### Exercise description
From the entries below, return only the lines starting at the one that contains "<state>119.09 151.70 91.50" and ending at the one that contains "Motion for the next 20", exactly as they stand.
────────
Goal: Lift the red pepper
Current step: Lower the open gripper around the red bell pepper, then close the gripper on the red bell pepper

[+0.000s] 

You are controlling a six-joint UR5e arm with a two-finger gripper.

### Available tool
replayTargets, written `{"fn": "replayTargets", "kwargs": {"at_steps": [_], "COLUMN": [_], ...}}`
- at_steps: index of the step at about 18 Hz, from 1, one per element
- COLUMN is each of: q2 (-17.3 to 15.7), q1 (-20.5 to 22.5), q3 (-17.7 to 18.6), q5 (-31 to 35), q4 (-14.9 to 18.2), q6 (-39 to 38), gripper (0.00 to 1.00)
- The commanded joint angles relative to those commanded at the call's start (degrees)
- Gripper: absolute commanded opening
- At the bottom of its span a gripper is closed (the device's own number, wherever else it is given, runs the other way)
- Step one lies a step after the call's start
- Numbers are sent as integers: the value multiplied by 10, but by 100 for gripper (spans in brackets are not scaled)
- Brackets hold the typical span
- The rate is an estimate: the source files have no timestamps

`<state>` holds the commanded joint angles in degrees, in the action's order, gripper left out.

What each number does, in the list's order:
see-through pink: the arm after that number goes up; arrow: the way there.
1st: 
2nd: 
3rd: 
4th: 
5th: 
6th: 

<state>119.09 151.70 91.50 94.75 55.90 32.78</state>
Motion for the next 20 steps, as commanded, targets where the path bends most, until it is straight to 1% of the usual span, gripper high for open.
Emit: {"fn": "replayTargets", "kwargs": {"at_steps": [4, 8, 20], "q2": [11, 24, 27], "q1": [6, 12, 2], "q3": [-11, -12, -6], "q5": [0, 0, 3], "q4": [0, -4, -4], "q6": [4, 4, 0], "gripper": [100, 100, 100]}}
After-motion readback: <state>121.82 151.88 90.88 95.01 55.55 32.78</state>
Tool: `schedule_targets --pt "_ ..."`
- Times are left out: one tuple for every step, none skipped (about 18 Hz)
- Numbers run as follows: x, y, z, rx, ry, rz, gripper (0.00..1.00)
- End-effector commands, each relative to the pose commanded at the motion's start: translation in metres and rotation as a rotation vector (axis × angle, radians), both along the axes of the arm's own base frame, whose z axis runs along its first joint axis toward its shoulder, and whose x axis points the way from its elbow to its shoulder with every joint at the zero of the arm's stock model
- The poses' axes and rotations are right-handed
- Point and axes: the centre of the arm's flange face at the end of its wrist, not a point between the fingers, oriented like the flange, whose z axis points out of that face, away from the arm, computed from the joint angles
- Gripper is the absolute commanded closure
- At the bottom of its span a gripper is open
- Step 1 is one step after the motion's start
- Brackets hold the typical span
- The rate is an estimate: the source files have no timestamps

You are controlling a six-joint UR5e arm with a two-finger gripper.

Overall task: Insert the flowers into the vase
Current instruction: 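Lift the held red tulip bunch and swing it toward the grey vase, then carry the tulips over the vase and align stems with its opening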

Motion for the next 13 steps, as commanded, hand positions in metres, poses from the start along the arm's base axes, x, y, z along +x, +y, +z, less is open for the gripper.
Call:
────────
### Problem solution
<state>119.09 151.70 91.50 94.75 55.90 32.78</state>
Motion for the next 20 steps, as commanded, targets where the path bends most, until it is straight to 1% of the usual span, gripper high for open.

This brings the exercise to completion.